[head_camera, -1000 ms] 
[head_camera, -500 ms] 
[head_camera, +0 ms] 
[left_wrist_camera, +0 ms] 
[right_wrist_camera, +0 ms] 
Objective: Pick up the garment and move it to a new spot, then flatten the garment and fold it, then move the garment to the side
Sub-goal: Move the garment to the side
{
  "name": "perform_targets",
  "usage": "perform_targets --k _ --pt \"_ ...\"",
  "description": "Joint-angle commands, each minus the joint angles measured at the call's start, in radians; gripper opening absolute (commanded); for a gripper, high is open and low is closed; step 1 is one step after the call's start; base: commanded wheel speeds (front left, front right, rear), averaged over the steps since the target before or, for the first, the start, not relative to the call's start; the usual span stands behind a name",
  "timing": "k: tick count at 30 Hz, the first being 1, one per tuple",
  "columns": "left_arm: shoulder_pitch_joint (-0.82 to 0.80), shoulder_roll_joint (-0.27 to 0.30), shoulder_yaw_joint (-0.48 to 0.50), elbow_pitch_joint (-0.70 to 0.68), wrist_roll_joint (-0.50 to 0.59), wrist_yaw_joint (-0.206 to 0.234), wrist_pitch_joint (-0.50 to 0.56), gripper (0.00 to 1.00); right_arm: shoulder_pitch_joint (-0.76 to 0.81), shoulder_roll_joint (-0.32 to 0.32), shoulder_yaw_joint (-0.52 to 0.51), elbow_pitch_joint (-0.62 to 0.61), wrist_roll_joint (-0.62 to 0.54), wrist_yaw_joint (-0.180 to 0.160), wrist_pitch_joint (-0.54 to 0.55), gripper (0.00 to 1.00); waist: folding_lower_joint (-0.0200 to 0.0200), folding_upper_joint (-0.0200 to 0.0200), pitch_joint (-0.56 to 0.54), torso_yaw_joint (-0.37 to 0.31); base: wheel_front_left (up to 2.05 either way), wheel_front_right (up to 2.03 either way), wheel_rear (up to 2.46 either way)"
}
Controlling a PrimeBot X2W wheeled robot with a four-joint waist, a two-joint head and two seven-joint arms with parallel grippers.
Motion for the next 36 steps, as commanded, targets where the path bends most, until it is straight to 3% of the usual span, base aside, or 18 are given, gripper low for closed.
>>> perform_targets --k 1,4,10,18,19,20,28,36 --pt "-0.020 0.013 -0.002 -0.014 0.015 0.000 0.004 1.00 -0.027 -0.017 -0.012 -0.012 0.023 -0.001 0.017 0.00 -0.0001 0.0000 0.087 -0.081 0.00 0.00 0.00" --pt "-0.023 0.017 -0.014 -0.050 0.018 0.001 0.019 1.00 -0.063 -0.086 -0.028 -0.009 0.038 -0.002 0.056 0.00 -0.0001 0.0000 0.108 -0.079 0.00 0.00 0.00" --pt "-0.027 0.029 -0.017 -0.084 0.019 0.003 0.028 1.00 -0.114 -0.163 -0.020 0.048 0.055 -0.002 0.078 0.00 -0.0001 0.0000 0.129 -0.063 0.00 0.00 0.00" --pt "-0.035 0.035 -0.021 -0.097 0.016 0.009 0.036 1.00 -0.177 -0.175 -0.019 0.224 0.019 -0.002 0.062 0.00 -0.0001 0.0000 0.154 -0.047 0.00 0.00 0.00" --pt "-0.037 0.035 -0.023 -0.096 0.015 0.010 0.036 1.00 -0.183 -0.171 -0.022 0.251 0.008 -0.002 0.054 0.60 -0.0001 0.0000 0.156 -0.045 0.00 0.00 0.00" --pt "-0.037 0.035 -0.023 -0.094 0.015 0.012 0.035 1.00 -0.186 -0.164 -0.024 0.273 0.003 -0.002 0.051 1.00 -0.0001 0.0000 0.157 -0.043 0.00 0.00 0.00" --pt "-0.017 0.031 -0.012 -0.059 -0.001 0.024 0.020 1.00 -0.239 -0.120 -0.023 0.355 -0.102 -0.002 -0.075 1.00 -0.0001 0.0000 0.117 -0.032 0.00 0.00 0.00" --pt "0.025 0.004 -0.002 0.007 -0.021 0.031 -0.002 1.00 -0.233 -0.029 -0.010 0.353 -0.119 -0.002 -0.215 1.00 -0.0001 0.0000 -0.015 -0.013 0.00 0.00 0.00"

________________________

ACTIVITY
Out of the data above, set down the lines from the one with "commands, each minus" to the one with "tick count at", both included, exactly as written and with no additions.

WRITTEN ANSWER
  "description": "Joint-angle commands, each minus the joint angles measured at the call's start, in radians; gripper opening absolute (commanded); for a gripper, high is open and low is closed; step 1 is one step after the call's start; base: commanded wheel speeds (front left, front right, rear), averaged over the steps since the target before or, for the first, the start, not relative to the call's start; the usual span stands behind a name",
  "timing": "k: tick count at 30 Hz, the first being 1, one per tuple",

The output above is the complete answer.